## TASK DETAILS
The whole of the data is to be duplicated precisely.

####

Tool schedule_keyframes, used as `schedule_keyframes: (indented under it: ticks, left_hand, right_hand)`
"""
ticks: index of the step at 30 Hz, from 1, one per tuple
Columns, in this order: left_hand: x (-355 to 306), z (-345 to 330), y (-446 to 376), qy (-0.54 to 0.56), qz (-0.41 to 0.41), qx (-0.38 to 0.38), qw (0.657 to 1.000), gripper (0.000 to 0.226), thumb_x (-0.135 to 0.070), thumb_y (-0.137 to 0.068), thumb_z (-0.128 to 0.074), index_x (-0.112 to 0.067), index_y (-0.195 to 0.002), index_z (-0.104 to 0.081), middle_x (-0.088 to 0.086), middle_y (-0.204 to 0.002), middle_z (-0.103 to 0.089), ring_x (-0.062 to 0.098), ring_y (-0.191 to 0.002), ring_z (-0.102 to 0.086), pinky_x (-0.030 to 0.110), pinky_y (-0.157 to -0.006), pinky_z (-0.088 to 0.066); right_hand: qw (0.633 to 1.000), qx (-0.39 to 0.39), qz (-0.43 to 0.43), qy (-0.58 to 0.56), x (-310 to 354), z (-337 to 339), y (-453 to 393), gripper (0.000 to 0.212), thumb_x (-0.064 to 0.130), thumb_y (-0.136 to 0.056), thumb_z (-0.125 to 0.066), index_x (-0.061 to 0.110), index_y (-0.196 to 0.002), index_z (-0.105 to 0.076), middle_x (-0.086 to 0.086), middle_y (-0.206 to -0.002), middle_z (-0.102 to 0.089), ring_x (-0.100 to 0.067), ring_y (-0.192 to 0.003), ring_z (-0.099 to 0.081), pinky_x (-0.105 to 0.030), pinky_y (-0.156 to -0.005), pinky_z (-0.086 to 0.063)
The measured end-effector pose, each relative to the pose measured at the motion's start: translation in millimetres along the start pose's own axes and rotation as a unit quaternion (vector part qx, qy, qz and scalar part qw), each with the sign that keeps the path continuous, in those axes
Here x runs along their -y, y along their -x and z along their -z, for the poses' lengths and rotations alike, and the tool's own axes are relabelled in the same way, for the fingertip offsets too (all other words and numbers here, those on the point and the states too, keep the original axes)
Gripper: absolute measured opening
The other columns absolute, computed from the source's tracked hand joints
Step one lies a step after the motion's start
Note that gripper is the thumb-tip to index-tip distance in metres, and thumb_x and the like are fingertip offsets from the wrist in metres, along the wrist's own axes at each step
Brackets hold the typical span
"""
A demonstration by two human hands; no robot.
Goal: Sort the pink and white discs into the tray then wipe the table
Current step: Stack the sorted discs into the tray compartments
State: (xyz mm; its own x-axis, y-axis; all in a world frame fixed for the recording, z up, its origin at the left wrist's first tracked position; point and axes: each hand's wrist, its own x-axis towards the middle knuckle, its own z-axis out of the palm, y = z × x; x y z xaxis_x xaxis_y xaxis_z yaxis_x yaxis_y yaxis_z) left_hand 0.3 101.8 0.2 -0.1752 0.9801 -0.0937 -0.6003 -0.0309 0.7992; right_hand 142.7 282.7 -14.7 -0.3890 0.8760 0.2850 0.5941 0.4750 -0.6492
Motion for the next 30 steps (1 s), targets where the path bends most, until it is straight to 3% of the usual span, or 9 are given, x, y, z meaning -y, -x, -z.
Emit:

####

## RESULT OF THE EXERCISE
Tool schedule_keyframes, used as `schedule_keyframes: (indented under it: ticks, left_hand, right_hand)`
"""
ticks: index of the step at 30 Hz, from 1, one per tuple
Columns, in this order: left_hand: x (-355 to 306), z (-345 to 330), y (-446 to 376), qy (-0.54 to 0.56), qz (-0.41 to 0.41), qx (-0.38 to 0.38), qw (0.657 to 1.000), gripper (0.000 to 0.226), thumb_x (-0.135 to 0.070), thumb_y (-0.137 to 0.068), thumb_z (-0.128 to 0.074), index_x (-0.112 to 0.067), index_y (-0.195 to 0.002), index_z (-0.104 to 0.081), middle_x (-0.088 to 0.086), middle_y (-0.204 to 0.002), middle_z (-0.103 to 0.089), ring_x (-0.062 to 0.098), ring_y (-0.191 to 0.002), ring_z (-0.102 to 0.086), pinky_x (-0.030 to 0.110), pinky_y (-0.157 to -0.006), pinky_z (-0.088 to 0.066); right_hand: qw (0.633 to 1.000), qx (-0.39 to 0.39), qz (-0.43 to 0.43), qy (-0.58 to 0.56), x (-310 to 354), z (-337 to 339), y (-453 to 393), gripper (0.000 to 0.212), thumb_x (-0.064 to 0.130), thumb_y (-0.136 to 0.056), thumb_z (-0.125 to 0.066), index_x (-0.061 to 0.110), index_y (-0.196 to 0.002), index_z (-0.105 to 0.076), middle_x (-0.086 to 0.086), middle_y (-0.206 to -0.002), middle_z (-0.102 to 0.089), ring_x (-0.100 to 0.067), ring_y (-0.192 to 0.003), ring_z (-0.099 to 0.081), pinky_x (-0.105 to 0.030), pinky_y (-0.156 to -0.005), pinky_z (-0.086 to 0.063)
The measured end-effector pose, each relative to the pose measured at the motion's start: translation in millimetres along the start pose's own axes and rotation as a unit quaternion (vector part qx, qy, qz and scalar part qw), each with the sign that keeps the path continuous, in those axes
Here x runs along their -y, y along their -x and z along their -z, for the poses' lengths and rotations alike, and the tool's own axes are relabelled in the same way, for the fingertip offsets too (all other words and numbers here, those on the point and the states too, keep the original axes)
Gripper: absolute measured opening
The other columns absolute, computed from the source's tracked hand joints
Step one lies a step after the motion's start
Note that gripper is the thumb-tip to index-tip distance in metres, and thumb_x and the like are fingertip offsets from the wrist in metres, along the wrist's own axes at each step
Brackets hold the typical span
"""
A demonstration by two human hands; no robot.
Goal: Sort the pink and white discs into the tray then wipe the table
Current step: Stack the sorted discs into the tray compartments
State: (xyz mm; its own x-axis, y-axis; all in a world frame fixed for the recording, z up, its origin at the left wrist's first tracked position; point and axes: each hand's wrist, its own x-axis towards the middle knuckle, its own z-axis out of the palm, y = z × x; x y z xaxis_x xaxis_y xaxis_z yaxis_x yaxis_y yaxis_z) left_hand 0.3 101.8 0.2 -0.1752 0.9801 -0.0937 -0.6003 -0.0309 0.7992; right_hand 142.7 282.7 -14.7 -0.3890 0.8760 0.2850 0.5941 0.4750 -0.6492
Motion for the next 30 steps (1 s), targets where the path bends most, until it is straight to 3% of the usual span, or 9 are given, x, y, z meaning -y, -x, -z.
Emit:

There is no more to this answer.